(Dataset records)
:::::

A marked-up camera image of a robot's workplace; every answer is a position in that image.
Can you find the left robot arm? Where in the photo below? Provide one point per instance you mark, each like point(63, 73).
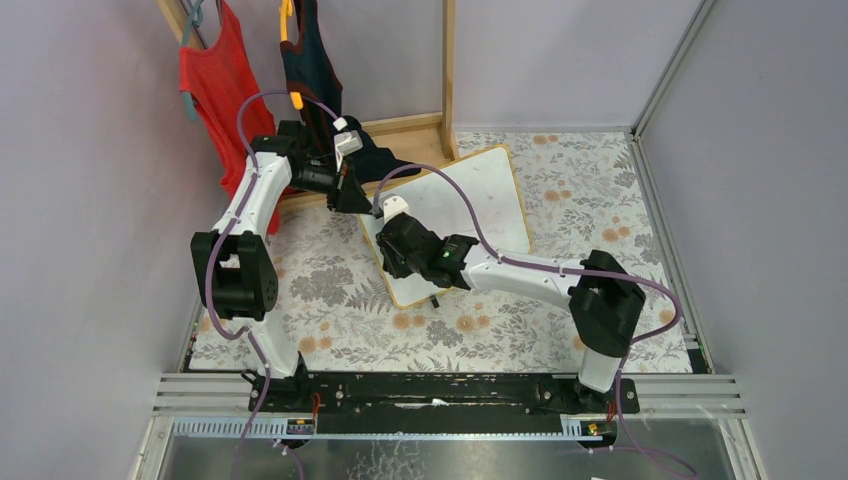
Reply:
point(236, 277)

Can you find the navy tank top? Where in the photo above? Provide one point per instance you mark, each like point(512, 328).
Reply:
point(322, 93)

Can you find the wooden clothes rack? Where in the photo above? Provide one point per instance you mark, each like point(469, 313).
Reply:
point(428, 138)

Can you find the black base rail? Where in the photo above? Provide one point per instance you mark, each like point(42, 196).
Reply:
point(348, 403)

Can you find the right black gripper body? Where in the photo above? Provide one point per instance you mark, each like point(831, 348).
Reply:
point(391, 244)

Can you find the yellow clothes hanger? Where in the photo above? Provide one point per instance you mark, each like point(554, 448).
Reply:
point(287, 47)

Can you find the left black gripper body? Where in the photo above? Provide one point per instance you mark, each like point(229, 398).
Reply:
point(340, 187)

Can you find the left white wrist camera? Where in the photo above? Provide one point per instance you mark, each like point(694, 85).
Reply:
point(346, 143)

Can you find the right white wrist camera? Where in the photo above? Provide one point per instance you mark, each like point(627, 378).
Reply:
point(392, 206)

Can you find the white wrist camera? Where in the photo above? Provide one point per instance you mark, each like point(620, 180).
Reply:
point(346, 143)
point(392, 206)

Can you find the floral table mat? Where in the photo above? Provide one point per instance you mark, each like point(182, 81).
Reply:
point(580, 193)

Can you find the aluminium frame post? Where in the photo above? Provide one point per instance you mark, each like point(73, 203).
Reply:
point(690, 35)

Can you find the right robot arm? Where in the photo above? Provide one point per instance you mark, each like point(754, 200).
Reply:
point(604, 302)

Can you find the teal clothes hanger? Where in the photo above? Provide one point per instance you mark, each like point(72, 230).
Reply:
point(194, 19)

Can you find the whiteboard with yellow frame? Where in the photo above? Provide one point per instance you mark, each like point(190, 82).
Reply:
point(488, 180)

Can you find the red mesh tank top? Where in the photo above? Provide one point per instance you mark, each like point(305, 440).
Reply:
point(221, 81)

:::::

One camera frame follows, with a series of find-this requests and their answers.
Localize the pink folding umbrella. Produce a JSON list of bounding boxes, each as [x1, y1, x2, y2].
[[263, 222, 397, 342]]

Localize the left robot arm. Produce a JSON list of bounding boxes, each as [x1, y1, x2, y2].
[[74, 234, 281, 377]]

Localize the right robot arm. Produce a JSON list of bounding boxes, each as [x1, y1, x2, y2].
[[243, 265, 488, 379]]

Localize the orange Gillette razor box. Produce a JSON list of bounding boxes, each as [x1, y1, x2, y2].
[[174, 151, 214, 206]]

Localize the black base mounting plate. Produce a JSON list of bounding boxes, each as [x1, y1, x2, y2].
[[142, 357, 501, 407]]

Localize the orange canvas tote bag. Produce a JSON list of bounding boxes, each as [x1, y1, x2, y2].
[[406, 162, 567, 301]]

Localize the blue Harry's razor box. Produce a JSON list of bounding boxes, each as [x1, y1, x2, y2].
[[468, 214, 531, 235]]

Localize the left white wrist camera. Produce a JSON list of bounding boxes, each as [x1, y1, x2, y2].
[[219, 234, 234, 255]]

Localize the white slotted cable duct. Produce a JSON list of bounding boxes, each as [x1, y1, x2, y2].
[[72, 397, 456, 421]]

:::::

REQUIREMENT —
Go line by line through the data above and report each one that holds the string "hanger".

SOLUTION FOR THIS PROBLEM —
Can you find the yellow clothes hanger? Where in the photo above? Provide one point per instance you mark, each like point(554, 448).
Can you find the teal clothes hanger? Where in the photo above? Provide one point per instance you mark, each like point(72, 230).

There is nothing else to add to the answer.